Remember that the coalescence of these files is derived by two factors. First, the size of recls—both source and object—is larger than you would expect or desire for a library of its scope. Second, they were originally done entirely separate in order to avoid the preprocessor spaghetti that so often occurs in cross-platform code bases. But because of the close, but not perfect, structural conformance between the (STLSoft) components used for enumerating filesystem entities on UNIX and Win32, and the consequent high degree of similarity in the code bases, this second concern is largely moot. Only in a few places in the coalesced codebase are the hairy fingers of the preprocessor felt.

Search Class Implementation

A similar transformation, albeit smaller in scope, occurred with the search class(es). The formerly fully abstract ReclsSearch class was expanded and given the implementation of the (identical) GetNext(), GetNextDetails(), GetDetails(), and GetLastError() from the ReclsFileSearch and ReclsFtpSearch classes. Note that, contrary to received wisdom, ReclsSearch was given two protected data members, shared by ReclsFileSearch and ReclsFtpSearch, so that the four functions could be pushed into the base class. That's valid to do in this case because these classes are insulated from the outside world by the C API, and this tactic enabled us to save code and data space. In normal circumstances, you should avoid protected data in classes, as it introduces coupling between base and derived classes.

File-scope type definitions—for example, file_path_buffer_t—were changed to be defined in terms of member types of ReclsFileSearchDirectoryNode. The Win32 implementation contained the find_directory_0() function, which finds the first directory in the path, whether UNC, or "drive + directory," or directory; this was resolved by simply adding a find_directory_0() for UNIX (in recls_util_unix.cpp) that simply returns the string passed to it. Finally, the formerly separate UNIX and Win32 implementation files were coalesced.

API Refactoring

API refactoring was straightforward. First, there were some vestigial using declarations that could be immediately dispensed with. Other platform-specific includes and using declarations were taken care of by the changes in ReclsFileSearchDirectoryNode.hpp.

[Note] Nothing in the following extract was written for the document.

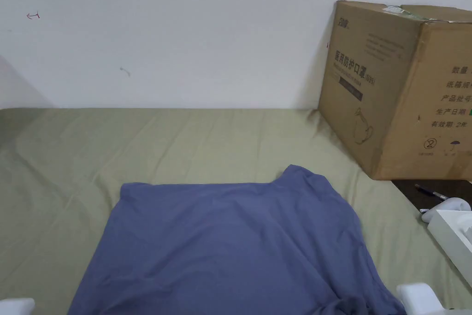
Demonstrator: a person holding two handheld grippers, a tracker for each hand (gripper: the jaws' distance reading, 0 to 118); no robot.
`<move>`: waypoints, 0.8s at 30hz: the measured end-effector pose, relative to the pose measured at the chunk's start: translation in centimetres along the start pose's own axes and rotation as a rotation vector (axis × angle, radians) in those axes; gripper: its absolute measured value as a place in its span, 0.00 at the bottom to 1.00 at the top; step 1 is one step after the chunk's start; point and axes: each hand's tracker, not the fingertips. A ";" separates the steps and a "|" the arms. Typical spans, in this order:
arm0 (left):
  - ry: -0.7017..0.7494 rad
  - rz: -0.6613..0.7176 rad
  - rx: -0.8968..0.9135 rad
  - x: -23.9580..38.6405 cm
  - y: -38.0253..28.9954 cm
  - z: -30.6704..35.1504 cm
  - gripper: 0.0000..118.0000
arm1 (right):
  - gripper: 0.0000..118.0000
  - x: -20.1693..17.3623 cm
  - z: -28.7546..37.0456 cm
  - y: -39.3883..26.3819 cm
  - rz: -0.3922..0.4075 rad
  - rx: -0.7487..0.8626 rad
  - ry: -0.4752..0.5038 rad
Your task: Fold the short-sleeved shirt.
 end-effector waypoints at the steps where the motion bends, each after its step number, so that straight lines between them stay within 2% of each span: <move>1: 0.010 -0.018 -0.004 0.2 0.0 -0.1 0.01 | 0.10 0.0 -0.2 -0.2 0.001 -0.009 -0.002; 5: 0.034 -0.067 -0.017 1.1 0.2 0.5 0.03 | 0.10 1.0 -1.1 -0.8 0.008 -0.039 -0.006; 8: 0.113 -0.167 -0.108 2.1 0.3 0.4 0.10 | 0.11 0.8 -0.8 -0.7 -0.015 -0.071 -0.009; 10: 0.119 -0.196 -0.156 2.1 0.0 0.4 0.37 | 0.24 0.8 -0.4 -0.8 -0.029 -0.140 -0.020; 11: 0.117 -0.192 -0.161 1.2 -0.3 0.6 0.55 | 0.36 0.8 -0.3 -1.0 -0.019 -0.165 -0.026; 12: 0.109 -0.178 -0.169 0.7 -0.4 1.0 0.76 | 0.59 0.9 0.0 -1.3 -0.009 -0.189 -0.035; 13: 0.101 -0.153 -0.176 0.4 -0.4 1.4 0.87 | 0.82 1.0 0.3 -1.5 0.003 -0.205 -0.051; 14: 0.094 -0.097 -0.184 0.0 -0.3 2.2 0.92 | 0.96 1.1 0.7 -1.7 0.009 -0.203 -0.079; 15: 0.063 -0.031 -0.194 -0.9 -0.3 3.0 0.92 | 0.99 1.1 1.9 -2.0 0.000 -0.145 -0.131; 16: 0.037 0.029 -0.201 -1.4 -0.1 3.8 0.92 | 0.97 1.1 3.3 -2.0 -0.021 -0.090 -0.143; 19: -0.030 0.116 -0.148 -2.2 -0.2 6.9 0.92 | 0.97 0.6 7.9 -1.1 -0.101 0.020 -0.074; 22: -0.036 0.166 -0.027 -1.0 -0.3 10.4 0.90 | 0.97 -2.5 11.9 -0.4 -0.082 0.165 -0.019; 23: -0.043 0.208 -0.004 -0.7 -0.5 11.2 0.76 | 0.91 -3.6 12.6 -0.3 -0.072 0.201 -0.003; 24: -0.098 0.263 0.020 -0.6 -0.8 12.2 0.36 | 0.67 -4.9 13.4 -0.5 -0.065 0.260 0.024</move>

Several API functions, such as Recls_IsFileReadOnly(), that were defined separately in recls_api_unix.cpp and recls_api_win32.cpp, were moved to recls_api.cpp and their definitions coalesced with a single point of difference handled by preprocessor discrimination of RECLS_PLATFORM_IS_UNIX and RECLS_PLATFORM_IS_WIN32. The root's API functions were moved from recls_roots_unix/win32.cpp files to recls_api_unix/win32.cpp.

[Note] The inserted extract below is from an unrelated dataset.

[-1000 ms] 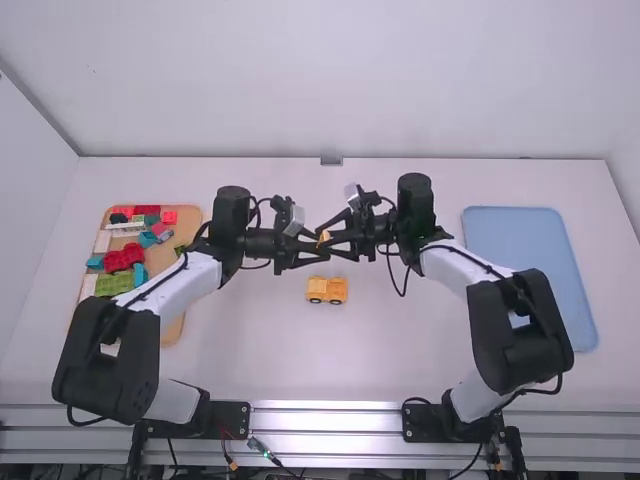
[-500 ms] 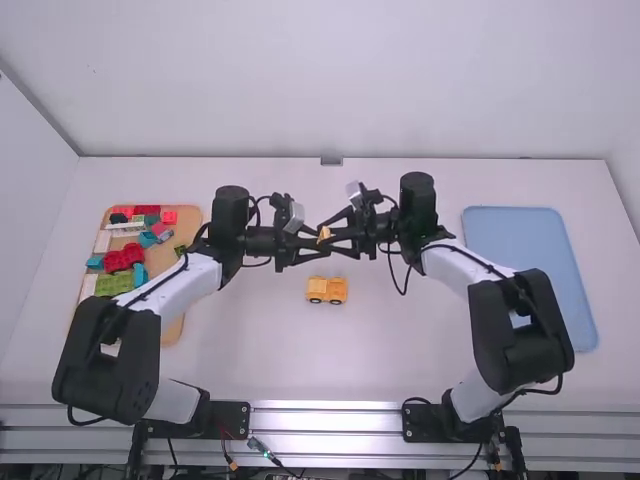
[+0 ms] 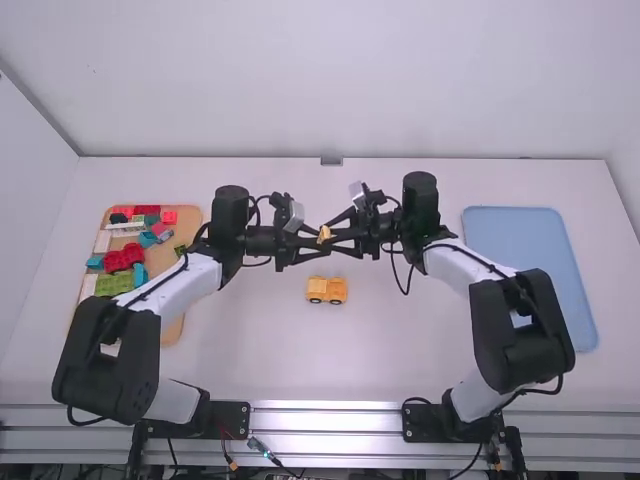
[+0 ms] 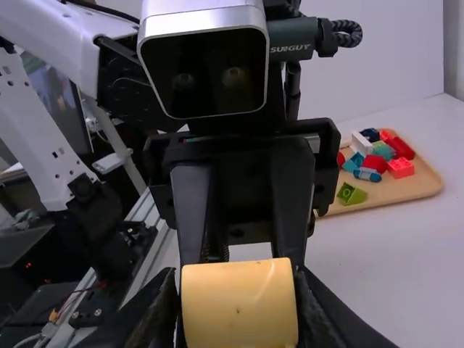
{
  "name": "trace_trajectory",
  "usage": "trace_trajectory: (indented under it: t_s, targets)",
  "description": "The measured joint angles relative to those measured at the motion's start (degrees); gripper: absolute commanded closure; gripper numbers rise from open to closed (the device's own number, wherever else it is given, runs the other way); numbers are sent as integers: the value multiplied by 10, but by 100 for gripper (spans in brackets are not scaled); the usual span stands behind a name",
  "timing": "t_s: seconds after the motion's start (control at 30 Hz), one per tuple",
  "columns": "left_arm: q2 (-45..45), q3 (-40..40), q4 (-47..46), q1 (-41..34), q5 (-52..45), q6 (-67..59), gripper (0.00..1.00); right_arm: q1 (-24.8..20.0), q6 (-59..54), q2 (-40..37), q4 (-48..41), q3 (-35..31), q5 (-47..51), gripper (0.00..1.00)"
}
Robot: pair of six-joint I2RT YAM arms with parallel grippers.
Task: Assemble lego blocks to make yellow taxi
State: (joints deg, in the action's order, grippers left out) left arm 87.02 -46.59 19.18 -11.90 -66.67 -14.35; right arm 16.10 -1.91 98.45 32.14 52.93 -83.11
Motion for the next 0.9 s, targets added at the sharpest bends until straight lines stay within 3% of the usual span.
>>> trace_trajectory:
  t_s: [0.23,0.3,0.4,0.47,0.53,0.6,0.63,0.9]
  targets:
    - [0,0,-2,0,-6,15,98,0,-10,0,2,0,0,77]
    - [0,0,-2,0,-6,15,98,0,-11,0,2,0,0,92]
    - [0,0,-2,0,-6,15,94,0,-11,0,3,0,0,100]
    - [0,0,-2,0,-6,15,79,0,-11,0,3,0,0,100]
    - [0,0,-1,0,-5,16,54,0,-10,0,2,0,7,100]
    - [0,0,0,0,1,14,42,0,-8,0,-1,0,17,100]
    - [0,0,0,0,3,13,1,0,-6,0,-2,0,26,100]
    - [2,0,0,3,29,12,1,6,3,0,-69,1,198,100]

One nontrivial change involved the removal of significant parts of the Recls_Search() implementations that were there to provide a foundation for enumeration of other recursive information trees, such as FTP, and Win32 Registry; these features are now going to be deferred until recls 2.0. This allows Recls_Search() itself to be made entirely platform independent and moved into recls_api.cpp.

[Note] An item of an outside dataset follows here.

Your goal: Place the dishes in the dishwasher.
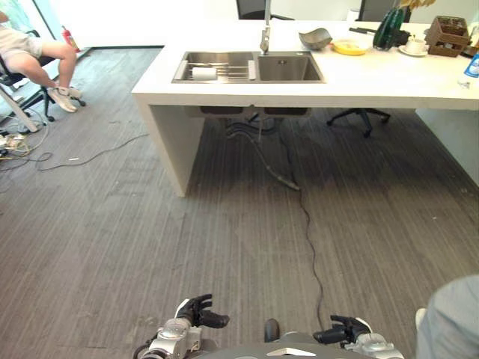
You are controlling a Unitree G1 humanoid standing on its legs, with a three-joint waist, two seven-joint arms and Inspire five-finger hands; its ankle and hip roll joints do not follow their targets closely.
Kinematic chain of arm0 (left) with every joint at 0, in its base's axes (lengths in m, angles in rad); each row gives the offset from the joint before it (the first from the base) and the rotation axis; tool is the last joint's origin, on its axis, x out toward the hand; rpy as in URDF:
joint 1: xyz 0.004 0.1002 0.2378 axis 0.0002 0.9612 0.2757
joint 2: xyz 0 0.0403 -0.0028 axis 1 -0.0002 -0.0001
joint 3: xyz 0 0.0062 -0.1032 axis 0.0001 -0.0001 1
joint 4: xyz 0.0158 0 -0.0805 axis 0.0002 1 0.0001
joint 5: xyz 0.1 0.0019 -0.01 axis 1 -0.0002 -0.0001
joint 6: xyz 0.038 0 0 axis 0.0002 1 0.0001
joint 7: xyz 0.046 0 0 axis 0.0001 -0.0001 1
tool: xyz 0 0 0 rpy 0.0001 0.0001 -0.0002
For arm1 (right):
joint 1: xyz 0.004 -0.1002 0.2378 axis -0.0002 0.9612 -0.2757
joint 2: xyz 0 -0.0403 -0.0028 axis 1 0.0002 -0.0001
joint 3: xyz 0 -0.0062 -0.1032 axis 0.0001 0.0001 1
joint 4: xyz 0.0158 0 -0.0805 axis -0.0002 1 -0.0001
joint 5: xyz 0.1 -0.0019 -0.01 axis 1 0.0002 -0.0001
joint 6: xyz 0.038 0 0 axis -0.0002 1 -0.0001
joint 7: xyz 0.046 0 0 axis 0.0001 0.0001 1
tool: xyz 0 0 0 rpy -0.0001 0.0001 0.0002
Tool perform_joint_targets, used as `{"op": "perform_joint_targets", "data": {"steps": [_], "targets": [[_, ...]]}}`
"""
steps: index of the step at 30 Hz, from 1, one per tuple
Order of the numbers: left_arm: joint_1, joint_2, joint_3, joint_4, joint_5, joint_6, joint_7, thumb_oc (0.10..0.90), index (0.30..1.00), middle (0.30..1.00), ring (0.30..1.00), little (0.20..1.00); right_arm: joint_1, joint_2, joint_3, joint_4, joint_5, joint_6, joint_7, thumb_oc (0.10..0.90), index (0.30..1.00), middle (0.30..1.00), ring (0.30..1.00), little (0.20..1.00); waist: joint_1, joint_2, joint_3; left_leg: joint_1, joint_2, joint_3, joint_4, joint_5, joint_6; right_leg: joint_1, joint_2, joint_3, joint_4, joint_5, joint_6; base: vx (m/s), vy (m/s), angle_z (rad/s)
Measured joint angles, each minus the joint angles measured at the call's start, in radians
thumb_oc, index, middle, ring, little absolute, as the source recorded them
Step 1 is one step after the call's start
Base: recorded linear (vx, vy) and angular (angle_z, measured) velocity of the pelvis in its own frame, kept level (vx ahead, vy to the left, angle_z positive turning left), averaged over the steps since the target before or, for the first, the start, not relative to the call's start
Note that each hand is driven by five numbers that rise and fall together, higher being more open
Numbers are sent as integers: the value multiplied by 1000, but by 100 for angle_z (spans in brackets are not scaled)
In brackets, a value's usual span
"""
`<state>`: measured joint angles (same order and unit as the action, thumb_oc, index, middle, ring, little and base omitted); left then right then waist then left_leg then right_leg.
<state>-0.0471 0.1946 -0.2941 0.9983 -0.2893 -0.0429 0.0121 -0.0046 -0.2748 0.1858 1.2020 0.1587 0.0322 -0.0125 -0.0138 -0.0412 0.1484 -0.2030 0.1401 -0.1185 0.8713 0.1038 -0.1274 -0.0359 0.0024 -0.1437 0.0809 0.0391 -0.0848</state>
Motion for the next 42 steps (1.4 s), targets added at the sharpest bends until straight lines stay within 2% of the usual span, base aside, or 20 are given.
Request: {"op": "perform_joint_targets", "data": {"steps": [2, 4, 5, 8, 10, 11, 14, 15, 17, 19, 22, 23, 24, 28, 30, 32, 36, 37, 39, 42], "targets": [[-8, 4, -4, -96, -38, -1, 1, 800, 900, 900, 900, 900, -9, -24, 16, 25, 1, 7, -12, 800, 900, 900, 900, 900, 18, -6, 20, -61, -62, 46, 6, -69, 24, 29, -8, 10, -4, -24, -26, 405, -64, -1], [13, 16, 6, -224, -66, 22, 5, 800, 900, 900, 900, 900, -16, -39, 21, 22, 1, 6, -20, 800, 900, 900, 900, 900, 28, 13, 39, -71, -89, 121, -175, -131, 16, 95, 8, 32, -59, -37, -13, 236, -26, -4], [19, 25, 9, -300, -81, -3, 3, 800, 900, 900, 900, 900, -18, -52, 29, 16, 1, 5, -17, 800, 900, 900, 900, 900, 44, 24, 49, -63, -101, 172, -360, -112, 34, 114, 13, 28, -83, -7, -22, 0, 0, -22], [20, 25, 26, -303, -95, -14, 5, 800, 900, 900, 900, 900, -24, -59, 32, 4, 1, -8, -15, 800, 900, 900, 900, 900, 46, 55, 44, -76, -95, 159, -361, -70, 31, 166, 37, 18, -121, -13, -31, 707, -3, -22], [46, 63, 39, -413, -102, 3, -4, 800, 900, 900, 900, 900, -29, -61, 87, -25, 1, -22, -15, 800, 900, 900, 900, 900, 59, 61, 40, -76, -123, 155, -608, -102, -9, 190, 53, 22, -175, -59, 26, 769, 62, -11], [48, 46, 97, -461, -128, -22, -5, 800, 900, 900, 900, 900, -69, -55, 59, 32, 0, -10, 1, 800, 900, 900, 900, 900, 133, 67, 72, -22, -137, 186, -878, -38, 56, 185, 60, 41, -133, -75, 22, 560, 105, -29], [104, 70, 124, -458, -143, 0, 8, 800, 900, 900, 900, 900, -47, -32, 29, 48, -1, -18, 3, 800, 900, 900, 900, 900, 174, 62, 48, 31, -153, 191, -860, 2, 135, 258, 81, 111, -109, -158, 12, 488, 125, -61], [111, 81, 119, -456, -142, 10, 5, 800, 900, 900, 900, 900, -38, -28, 30, 54, -1, -25, 4, 800, 900, 900, 900, 900, 176, 51, 48, 50, -174, 192, -831, -1, 142, 278, 66, 97, -82, -187, 61, 384, 124, -78], [116, 68, 108, -449, -140, 24, 1, 800, 900, 900, 900, 900, -10, -43, 31, 51, -2, -35, 19, 800, 900, 900, 900, 900, 167, 109, 33, 103, -152, 184, -810, 7, 213, 171, 87, 64, 282, -271, 188, 414, 156, -25], [117, 74, 115, -501, -139, 27, -5, 800, 900, 900, 900, 900, 42, -19, 30, 0, -1, -22, 27, 800, 900, 900, 900, 900, 143, 43, 30, 111, -203, 163, -737, -68, 247, -20, 17, 71, 744, -214, 234, 217, 63, 45], [102, 85, 102, -542, -133, 31, -18, 800, 900, 900, 900, 900, 47, -18, 5, 9, -2, -3, 31, 800, 900, 900, 900, 900, 129, 48, 43, 209, -244, 93, -752, -120, 278, -126, -57, 82, 914, -186, 253, 600, -79, 63], [104, 99, 113, -629, -133, 59, -5, 800, 900, 900, 900, 900, 49, -25, -59, -13, 0, -9, 26, 800, 900, 900, 900, 900, 97, 83, 60, 228, -225, 39, -763, -133, 274, -150, -76, 23, 823, -253, 151, 294, -147, 86], [97, 111, 132, -700, -135, 49, -2, 800, 900, 900, 900, 900, 46, -44, -75, -21, 0, -15, 25, 800, 900, 900, 900, 900, 82, 104, 79, 243, -210, 15, -785, -113, 247, -163, -76, -1, 671, -263, 140, 322, -199, 81], [34, 188, 229, -849, -131, -7, 17, 800, 900, 900, 900, 900, 62, -62, -74, -16, 0, -25, 33, 800, 900, 900, 900, 900, 92, 91, 90, 355, -216, -36, -849, -165, 205, -174, -128, 29, 57, -132, 244, 439, -294, 49], [23, 210, 276, -899, -126, -21, 37, 800, 900, 900, 900, 900, 67, -29, -74, 23, 1, -26, 41, 800, 900, 900, 900, 900, 95, 54, 74, 408, -222, -49, -868, -196, 197, -192, -148, 39, 54, -70, 257, 324, -244, 34], [19, 217, 301, -947, -100, -65, 63, 800, 900, 900, 900, 900, 94, 9, -78, 68, 0, -30, 49, 800, 900, 900, 900, 900, 110, 33, 33, 473, -200, -71, -863, -246, 150, -153, -133, 37, 66, 96, 149, 347, -310, 34], [-19, 183, 300, -997, -90, -69, 73, 800, 900, 900, 900, 900, 97, 8, -84, 100, 1, -37, 66, 800, 900, 900, 900, 900, 103, 36, 12, 345, -172, -32, -494, -278, 78, -40, -91, -16, -4, 72, 74, 218, -324, 30], [-51, 169, 296, -1005, -91, -79, 80, 800, 900, 900, 900, 900, 103, -1, -87, 96, 10, -40, 70, 800, 900, 900, 900, 900, 100, 31, 15, 246, -155, 2, -282, -254, 58, -19, -75, -47, -2, 44, 56, 126, -197, 23], [-110, 171, 288, -1017, -90, -90, 93, 800, 900, 900, 900, 900, 104, 5, -75, 83, 44, -41, 62, 800, 900, 900, 900, 900, 90, 4, 31, 161, -116, 74, -118, -192, 13, 57, -65, -68, -47, 16, 18, 230, -224, 36], [-205, 179, 240, -1093, -80, -105, 110, 800, 900, 900, 900, 900, 93, -2, -77, 85, 81, -35, 50, 800, 900, 900, 900, 900, 86, -23, 66, 77, -35, 229, -308, -210, 26, 134, -58, -97, -125, 12, 15, 253, 8, 36]]}}
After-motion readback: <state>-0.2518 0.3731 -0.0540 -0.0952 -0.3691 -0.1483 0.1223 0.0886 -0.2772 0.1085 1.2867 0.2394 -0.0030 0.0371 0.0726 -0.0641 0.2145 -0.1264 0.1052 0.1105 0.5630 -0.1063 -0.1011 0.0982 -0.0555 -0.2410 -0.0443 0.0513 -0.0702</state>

The other significant change was to move the code for validating multipart patterns—they must not contain "." or ".."—from recls_api.cpp and recls_ftp_api_win32.cpp into the function IsValidPattern() in recls_util.cpp.

File-Entry Refactoring

The file-entry functions were rationalized by separating the file-entry functions, which were moved into recls_fileinfo.cpp, from the atomic functions, which remained in recls_fileinfo_unix/win32.cpp. The header recls_atomic.h was introduced, representing an abstraction of the RC_Increment(), RC_PreDecrement(), and RC_ReadValue() functions for UNIX and Win32, containing the common features extracted from recls_fileinfo_unix.cpp and recls_fileinfo_win32.cpp. Although it didn't save much code size, it did nicely clear up the delineation of the code between the atomic operations and the file-entry operations.